# GIVEN DATA

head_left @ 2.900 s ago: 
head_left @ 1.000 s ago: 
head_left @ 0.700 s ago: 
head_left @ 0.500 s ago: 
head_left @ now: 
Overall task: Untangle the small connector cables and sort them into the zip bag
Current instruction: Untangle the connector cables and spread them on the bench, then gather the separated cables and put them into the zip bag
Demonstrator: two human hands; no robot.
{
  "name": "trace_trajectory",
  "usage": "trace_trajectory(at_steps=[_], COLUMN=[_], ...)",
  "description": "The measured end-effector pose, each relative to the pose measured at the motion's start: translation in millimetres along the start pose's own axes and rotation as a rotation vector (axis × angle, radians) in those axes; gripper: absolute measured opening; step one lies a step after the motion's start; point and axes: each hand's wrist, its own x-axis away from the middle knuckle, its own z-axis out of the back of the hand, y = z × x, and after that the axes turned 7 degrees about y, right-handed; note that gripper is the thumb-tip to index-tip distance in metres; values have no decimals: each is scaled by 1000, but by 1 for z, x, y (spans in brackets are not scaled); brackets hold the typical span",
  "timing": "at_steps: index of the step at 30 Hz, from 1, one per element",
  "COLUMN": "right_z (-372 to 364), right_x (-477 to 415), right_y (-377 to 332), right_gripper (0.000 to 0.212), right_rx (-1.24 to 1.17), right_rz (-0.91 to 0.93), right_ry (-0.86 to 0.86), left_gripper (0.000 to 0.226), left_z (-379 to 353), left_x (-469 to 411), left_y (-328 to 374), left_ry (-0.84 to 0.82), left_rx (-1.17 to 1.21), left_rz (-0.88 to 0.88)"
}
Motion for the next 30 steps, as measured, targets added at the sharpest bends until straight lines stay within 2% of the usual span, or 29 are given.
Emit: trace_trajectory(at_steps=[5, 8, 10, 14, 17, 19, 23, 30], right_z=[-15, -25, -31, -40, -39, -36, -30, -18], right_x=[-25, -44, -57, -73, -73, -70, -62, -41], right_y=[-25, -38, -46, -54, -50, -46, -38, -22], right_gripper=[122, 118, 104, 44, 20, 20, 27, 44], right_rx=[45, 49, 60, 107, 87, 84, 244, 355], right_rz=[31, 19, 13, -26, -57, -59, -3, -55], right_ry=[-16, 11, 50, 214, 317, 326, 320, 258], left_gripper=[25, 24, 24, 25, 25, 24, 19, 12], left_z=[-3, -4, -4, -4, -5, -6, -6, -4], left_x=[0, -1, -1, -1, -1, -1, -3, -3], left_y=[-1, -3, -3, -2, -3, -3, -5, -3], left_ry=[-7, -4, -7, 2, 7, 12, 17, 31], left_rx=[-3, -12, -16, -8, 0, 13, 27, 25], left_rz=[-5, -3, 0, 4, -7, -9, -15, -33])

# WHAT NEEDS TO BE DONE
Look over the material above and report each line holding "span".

# EXERCISE SOLUTION
  "description": "The measured end-effector pose, each relative to the pose measured at the motion's start: translation in millimetres along the start pose's own axes and rotation as a rotation vector (axis × angle, radians) in those axes; gripper: absolute measured opening; step one lies a step after the motion's start; point and axes: each hand's wrist, its own x-axis away from the middle knuckle, its own z-axis out of the back of the hand, y = z × x, and after that the axes turned 7 degrees about y, right-handed; note that gripper is the thumb-tip to index-tip distance in metres; values have no decimals: each is scaled by 1000, but by 1 for z, x, y (spans in brackets are not scaled); brackets hold the typical span",
Motion for the next 30 steps, as measured, targets added at the sharpest bends until straight lines stay within 2% of the usual span, or 29 are given.

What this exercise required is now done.